J.I.M. Stewart (Michael Innes)(1906-1994)
Phil Tombs, a recent trade school graduate and employee of a local machine shop, has just discovered that he’s won 250 thousand pounds on the National Sweepstakes. It takes a while to sink in. He lives near Oxford, England, in a lower class housing development, with his aunt, and is a dogged type: he believes in working and saving and he’s at a loss, initially, about how to invest or otherwise utilize his windfall… He meets people who want to help; some sincere and some shady. One of the first is Jean, with whom he immediately falls desperately in love; she’s the secretary of the Pools manager who administers the money distribution for the corporation. He is blown away by her eyebrows, which appear to be one strip of fur above her eyes(i know this sounds like Peg W., but it’s in the book!). On the train to London, where he travels to inquire about obtaining the check, he meets Mark Thickthorne, son of Lord Thickthorne; they own extensive estates in a nearby shire. A rather wild youth with strenuously aggressive convictions, Mark rattles on about the inefficiency of the modern coal industry and his plans to change all that. In his excited state, he pulls the emergency cord and brings the train to a screeching halt. The conductor is not pleased. But Phil physically tackles Mark, and convinces the conductor that Mark was suffering from a mental ailment and was not responsible for his actions. After a bit of give and take and the sop of a five pound note, the train journeys on with no penalties for the transgressors. On an earlier trip, Phil had met Peter Sharples, an Oxford student majoring in literature. They became fast friends, having the same sort of perceptions about life and work.
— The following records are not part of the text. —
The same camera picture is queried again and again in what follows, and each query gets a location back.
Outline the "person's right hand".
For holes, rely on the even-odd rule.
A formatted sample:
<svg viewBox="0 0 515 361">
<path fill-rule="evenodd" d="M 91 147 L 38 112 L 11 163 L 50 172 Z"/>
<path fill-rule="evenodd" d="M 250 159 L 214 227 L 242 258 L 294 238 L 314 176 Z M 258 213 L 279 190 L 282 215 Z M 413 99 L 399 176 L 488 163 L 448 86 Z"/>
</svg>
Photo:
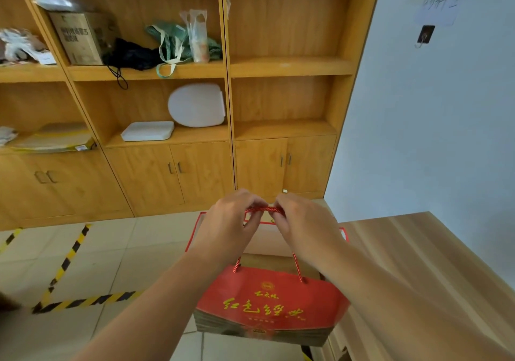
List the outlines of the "person's right hand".
<svg viewBox="0 0 515 361">
<path fill-rule="evenodd" d="M 280 194 L 274 207 L 295 223 L 294 241 L 286 241 L 297 257 L 324 275 L 346 248 L 334 216 L 319 204 L 293 193 Z"/>
</svg>

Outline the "person's left hand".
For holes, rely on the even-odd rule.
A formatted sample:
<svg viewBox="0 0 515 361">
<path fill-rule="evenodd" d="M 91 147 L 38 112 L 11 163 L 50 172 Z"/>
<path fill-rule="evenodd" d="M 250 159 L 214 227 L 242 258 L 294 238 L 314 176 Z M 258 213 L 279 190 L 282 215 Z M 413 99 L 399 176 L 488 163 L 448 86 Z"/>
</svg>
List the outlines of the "person's left hand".
<svg viewBox="0 0 515 361">
<path fill-rule="evenodd" d="M 217 271 L 234 264 L 253 238 L 243 233 L 246 210 L 267 207 L 264 199 L 246 189 L 219 199 L 207 211 L 188 254 Z"/>
</svg>

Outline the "red paper gift bag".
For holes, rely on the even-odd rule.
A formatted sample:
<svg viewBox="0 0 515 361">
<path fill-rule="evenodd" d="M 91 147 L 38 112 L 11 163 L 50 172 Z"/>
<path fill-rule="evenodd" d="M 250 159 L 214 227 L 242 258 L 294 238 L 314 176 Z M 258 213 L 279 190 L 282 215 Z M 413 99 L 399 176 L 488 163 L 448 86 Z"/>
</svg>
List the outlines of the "red paper gift bag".
<svg viewBox="0 0 515 361">
<path fill-rule="evenodd" d="M 197 303 L 199 332 L 321 347 L 350 307 L 318 270 L 299 260 L 270 213 L 244 253 L 226 266 Z"/>
</svg>

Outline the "person's left forearm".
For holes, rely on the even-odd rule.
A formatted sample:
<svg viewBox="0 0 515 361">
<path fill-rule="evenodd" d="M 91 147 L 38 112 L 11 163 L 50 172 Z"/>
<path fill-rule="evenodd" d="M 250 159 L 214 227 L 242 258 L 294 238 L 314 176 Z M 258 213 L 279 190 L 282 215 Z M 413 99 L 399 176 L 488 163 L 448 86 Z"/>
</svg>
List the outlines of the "person's left forearm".
<svg viewBox="0 0 515 361">
<path fill-rule="evenodd" d="M 184 253 L 72 361 L 170 361 L 198 301 L 240 255 L 214 252 Z"/>
</svg>

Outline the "person's right forearm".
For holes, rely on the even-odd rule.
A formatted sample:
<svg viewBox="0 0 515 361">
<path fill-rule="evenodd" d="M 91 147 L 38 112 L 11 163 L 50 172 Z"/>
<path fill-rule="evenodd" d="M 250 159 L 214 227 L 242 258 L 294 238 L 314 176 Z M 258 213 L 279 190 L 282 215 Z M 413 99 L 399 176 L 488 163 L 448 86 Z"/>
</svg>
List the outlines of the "person's right forearm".
<svg viewBox="0 0 515 361">
<path fill-rule="evenodd" d="M 398 361 L 515 361 L 515 355 L 414 292 L 346 242 L 306 256 Z"/>
</svg>

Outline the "white toilet seat lid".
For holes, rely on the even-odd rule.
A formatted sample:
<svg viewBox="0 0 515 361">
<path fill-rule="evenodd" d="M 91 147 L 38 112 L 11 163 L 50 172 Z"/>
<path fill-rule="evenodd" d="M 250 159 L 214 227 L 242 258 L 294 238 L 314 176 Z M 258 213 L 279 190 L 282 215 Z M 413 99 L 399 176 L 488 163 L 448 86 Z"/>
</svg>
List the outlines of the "white toilet seat lid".
<svg viewBox="0 0 515 361">
<path fill-rule="evenodd" d="M 222 90 L 214 83 L 196 83 L 174 90 L 167 103 L 171 118 L 188 128 L 218 126 L 226 120 Z"/>
</svg>

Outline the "white rectangular tray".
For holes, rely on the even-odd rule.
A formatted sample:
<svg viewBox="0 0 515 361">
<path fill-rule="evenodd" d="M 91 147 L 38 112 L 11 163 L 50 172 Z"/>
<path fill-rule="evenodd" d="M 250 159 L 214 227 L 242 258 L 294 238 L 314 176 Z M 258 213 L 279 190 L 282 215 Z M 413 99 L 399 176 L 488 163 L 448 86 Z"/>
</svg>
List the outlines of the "white rectangular tray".
<svg viewBox="0 0 515 361">
<path fill-rule="evenodd" d="M 120 134 L 125 142 L 165 141 L 175 128 L 173 121 L 134 122 Z"/>
</svg>

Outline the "yellow black floor tape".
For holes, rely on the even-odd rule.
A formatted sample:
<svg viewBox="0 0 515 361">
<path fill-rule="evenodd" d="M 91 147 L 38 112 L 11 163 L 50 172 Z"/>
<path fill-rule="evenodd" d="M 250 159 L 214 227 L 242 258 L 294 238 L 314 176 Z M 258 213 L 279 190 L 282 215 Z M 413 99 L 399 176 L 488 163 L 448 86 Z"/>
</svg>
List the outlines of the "yellow black floor tape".
<svg viewBox="0 0 515 361">
<path fill-rule="evenodd" d="M 131 292 L 121 292 L 121 293 L 112 293 L 105 294 L 101 296 L 89 297 L 86 299 L 75 299 L 75 300 L 65 300 L 54 303 L 49 303 L 47 305 L 42 305 L 39 303 L 32 310 L 32 314 L 45 314 L 52 311 L 62 311 L 71 308 L 77 307 L 89 307 L 89 306 L 98 306 L 98 305 L 108 305 L 114 304 L 118 302 L 129 301 L 138 298 L 143 291 L 131 291 Z"/>
<path fill-rule="evenodd" d="M 22 231 L 23 228 L 16 228 L 4 241 L 0 242 L 0 254 L 6 251 L 10 244 L 18 237 L 19 234 L 21 234 Z"/>
<path fill-rule="evenodd" d="M 58 268 L 57 273 L 55 274 L 53 280 L 50 281 L 50 283 L 47 287 L 47 290 L 45 291 L 45 293 L 42 296 L 42 299 L 32 308 L 32 311 L 31 311 L 32 314 L 38 314 L 38 313 L 42 312 L 42 310 L 46 306 L 50 305 L 51 299 L 52 299 L 51 297 L 55 290 L 56 285 L 58 284 L 58 282 L 62 279 L 62 277 L 66 273 L 68 267 L 71 264 L 71 261 L 74 259 L 78 250 L 81 248 L 91 227 L 92 227 L 91 223 L 86 223 L 84 225 L 79 236 L 75 240 L 73 246 L 71 247 L 69 252 L 66 254 L 64 260 L 62 261 L 60 267 Z"/>
</svg>

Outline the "clear plastic bag with bottle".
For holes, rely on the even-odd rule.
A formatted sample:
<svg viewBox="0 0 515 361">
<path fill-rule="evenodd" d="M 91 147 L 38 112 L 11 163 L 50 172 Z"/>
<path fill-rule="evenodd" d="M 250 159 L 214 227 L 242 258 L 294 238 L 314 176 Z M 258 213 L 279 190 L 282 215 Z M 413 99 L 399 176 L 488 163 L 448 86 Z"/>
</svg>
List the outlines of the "clear plastic bag with bottle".
<svg viewBox="0 0 515 361">
<path fill-rule="evenodd" d="M 190 51 L 195 63 L 209 62 L 209 43 L 207 33 L 207 10 L 181 11 L 180 16 L 186 24 Z"/>
</svg>

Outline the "green striped tote bag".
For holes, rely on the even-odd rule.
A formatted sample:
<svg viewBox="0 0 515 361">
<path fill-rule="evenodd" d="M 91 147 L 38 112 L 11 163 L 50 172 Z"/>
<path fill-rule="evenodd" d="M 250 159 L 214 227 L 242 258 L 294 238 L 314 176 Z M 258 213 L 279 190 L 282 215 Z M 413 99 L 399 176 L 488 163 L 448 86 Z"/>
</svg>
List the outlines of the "green striped tote bag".
<svg viewBox="0 0 515 361">
<path fill-rule="evenodd" d="M 179 64 L 194 63 L 186 26 L 159 21 L 154 25 L 146 26 L 145 32 L 159 43 L 162 59 L 162 63 L 156 67 L 159 78 L 170 77 Z M 222 60 L 222 46 L 210 37 L 208 37 L 208 43 L 209 62 Z"/>
</svg>

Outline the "flat cardboard package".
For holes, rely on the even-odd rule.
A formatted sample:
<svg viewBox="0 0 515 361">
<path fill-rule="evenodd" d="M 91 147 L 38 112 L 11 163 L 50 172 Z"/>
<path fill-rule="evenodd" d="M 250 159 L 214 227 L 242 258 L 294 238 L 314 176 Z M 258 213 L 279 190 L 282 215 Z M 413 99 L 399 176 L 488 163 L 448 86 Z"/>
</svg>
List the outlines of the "flat cardboard package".
<svg viewBox="0 0 515 361">
<path fill-rule="evenodd" d="M 31 134 L 10 141 L 5 148 L 14 152 L 41 154 L 87 151 L 95 145 L 95 139 L 85 123 L 49 123 Z"/>
</svg>

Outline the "brown cardboard box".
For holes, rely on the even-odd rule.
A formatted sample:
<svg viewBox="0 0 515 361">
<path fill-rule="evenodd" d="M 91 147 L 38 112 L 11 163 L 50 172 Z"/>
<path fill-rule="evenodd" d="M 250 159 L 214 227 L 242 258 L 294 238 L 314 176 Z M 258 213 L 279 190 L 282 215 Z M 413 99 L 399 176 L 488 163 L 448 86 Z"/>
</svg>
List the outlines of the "brown cardboard box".
<svg viewBox="0 0 515 361">
<path fill-rule="evenodd" d="M 71 65 L 103 66 L 120 37 L 119 26 L 109 14 L 98 12 L 48 12 Z"/>
</svg>

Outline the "white crumpled paper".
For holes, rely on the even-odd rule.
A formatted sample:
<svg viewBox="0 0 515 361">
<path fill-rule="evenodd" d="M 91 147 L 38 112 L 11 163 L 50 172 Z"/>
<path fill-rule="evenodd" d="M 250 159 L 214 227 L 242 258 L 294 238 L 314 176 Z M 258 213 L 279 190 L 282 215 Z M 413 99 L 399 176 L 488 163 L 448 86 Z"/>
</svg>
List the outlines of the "white crumpled paper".
<svg viewBox="0 0 515 361">
<path fill-rule="evenodd" d="M 18 136 L 17 130 L 10 127 L 0 126 L 0 147 L 5 146 Z"/>
</svg>

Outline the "pile of white plastic bags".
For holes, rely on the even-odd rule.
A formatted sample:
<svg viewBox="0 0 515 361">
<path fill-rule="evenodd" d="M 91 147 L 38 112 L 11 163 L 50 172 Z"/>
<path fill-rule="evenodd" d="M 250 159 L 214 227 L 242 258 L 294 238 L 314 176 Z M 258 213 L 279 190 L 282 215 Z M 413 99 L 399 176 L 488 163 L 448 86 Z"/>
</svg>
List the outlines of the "pile of white plastic bags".
<svg viewBox="0 0 515 361">
<path fill-rule="evenodd" d="M 45 43 L 26 29 L 0 29 L 0 65 L 36 62 L 56 65 Z"/>
</svg>

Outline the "black wall hook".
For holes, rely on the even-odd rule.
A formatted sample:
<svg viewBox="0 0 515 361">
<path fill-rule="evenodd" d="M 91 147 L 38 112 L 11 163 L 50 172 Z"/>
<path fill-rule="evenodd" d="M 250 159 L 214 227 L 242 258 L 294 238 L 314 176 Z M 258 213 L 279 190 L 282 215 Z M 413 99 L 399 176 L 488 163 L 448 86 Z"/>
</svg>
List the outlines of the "black wall hook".
<svg viewBox="0 0 515 361">
<path fill-rule="evenodd" d="M 424 44 L 428 44 L 435 30 L 435 25 L 423 25 L 418 36 L 415 48 L 420 49 Z"/>
</svg>

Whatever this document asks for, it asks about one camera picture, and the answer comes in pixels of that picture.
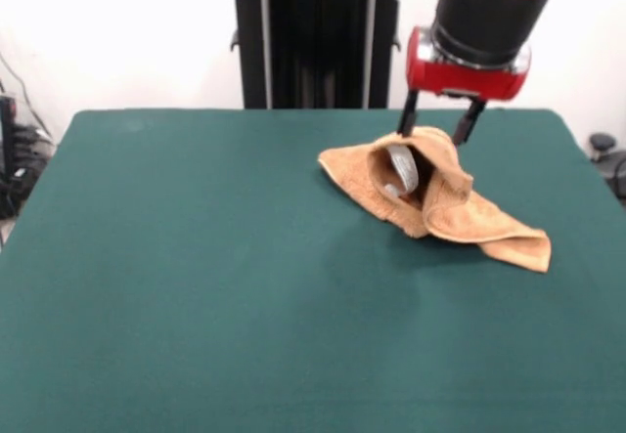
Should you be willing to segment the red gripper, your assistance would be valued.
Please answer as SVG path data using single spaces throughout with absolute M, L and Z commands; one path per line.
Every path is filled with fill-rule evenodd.
M 487 101 L 513 99 L 524 84 L 531 64 L 531 50 L 525 44 L 516 58 L 497 69 L 457 64 L 446 58 L 432 41 L 427 27 L 415 27 L 407 47 L 408 88 L 396 133 L 409 137 L 416 125 L 419 91 L 436 96 L 474 99 L 461 117 L 452 136 L 455 146 L 465 144 L 485 110 Z

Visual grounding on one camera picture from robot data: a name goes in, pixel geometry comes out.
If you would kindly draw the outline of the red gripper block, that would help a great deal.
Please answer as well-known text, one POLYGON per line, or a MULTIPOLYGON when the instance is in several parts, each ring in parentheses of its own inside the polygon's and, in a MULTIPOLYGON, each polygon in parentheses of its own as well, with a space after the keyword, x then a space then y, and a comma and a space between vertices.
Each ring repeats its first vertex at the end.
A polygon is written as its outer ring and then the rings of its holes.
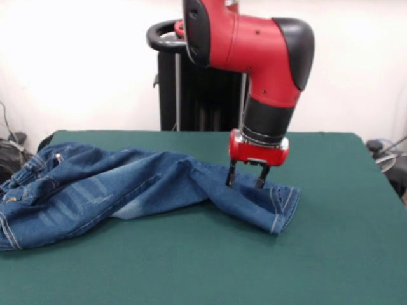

Phil invites Jean to lunch and they hit it off fairly well. She is supposedly almost engaged to Sir Aubrey Moore, another student at Oxford, so her availability is open to question, but Phil, having previously met the foppish Aubrey, is not discouraged and looks forward to their marriage as a matter of course. Upon Phil’s next visit to London, he is accosted while entering Jean’s building by two entrepreneurs who take him off to lunch. They drive him away in a Rolls Royce, discussing their grandiose schemes for making huge amounts of money, referring to their many important contacts in London financial circles and their vast acquaintance with dragons of industry. Phil is not taken in. The two inveigle him into visiting one of their local establishments, one of a series of clubs that they apparently run in an off-hand way. But Phil soon realizes that they are merely houses of prostitution. He sees a young girl being treated in an inappropriate manner, loses his temper, beats up the two conmen and is in turn slugged unconscious and dumped by the river. He wakes up in Jean’s office, having been carried there by the beaters-up; she is carried away by his injuries and gives him a big kiss. So Phil imagines that his courtship attempts have met with success.
Later, after Phil has made arrangements for the investment of his funds, he attends a week-end party at a local estate, with a number of high-class socialites and begins to understand in more detail why the English class structure inhibits familiarity and fraternization. But apparently Jean still loves him, so he leaves fairly content with his foray into the upper echelons and returns to the Thickthorne mansion(he’s been staying with Mark for several weeks) in a cheerful state of mind. While staying with the Thickthornes, he has realized that they are much more interested in his ideas involving electrical and engineering developments than any of the persons he had conversed with while determining what to do with his new fortune. The Thickthorne estate consists of a very large acreage with village inclusive, and the family is planning some major alterations having to do with coal gasification and the installation of a network of pipelines to improve the efficiency of delivery of the same: a sort of pilot scheme to demonstrate a better way of supplying heating to homes all over Britain.
A few days later, Phil travels to London to see Jean and meets Peter Sharples en route. Sharples is rather quiet and non-communicative, leaving Phil in a speculative state. Peter seems over-intent on reading the newspaper, but Phil shrugs it off until they reach Jean’s office at which point he discovers that the newspaper had just announced Jean’s marriage to Sir Aubrey Moore. Stunned, he stumbles out of the office and Peter takes him in hand and they immediately leave England and undertake a walking tour for six weeks in Europe. Upon their return, Phil continues staying with the Thickthornes and decides to attend Cambridge in the interests of studying engineering.
I liked this book for several reasons, in spite of the surprising and unexpected ending. Stewart is one of those rare authors who convey character, ambitions, class structure, and personality through the actions of his creations. Instead of telling the reader what characters are like, he shows their qualities by their behavior. This is quite unlike the way Reade, for example, develops his novels. Stewart, thereby, instills a kind of reality that gives the reader the sense of having met and lived with real people in actual places. Under his pseudonym, Michael Innes, Stewart wrote many mysteries featuring Inspector Appleby, which i’ve found, because of his approach to character and plot development, to be splendid reads. In fact, i think his mysteries are better than his non-mysteries. He had an interesting life, writing and teaching English lit at colleges and universities in Australia and Britain, and his experience has steeped his work in a sort of lucidity that i’ve rarely found in other writers. Recommended.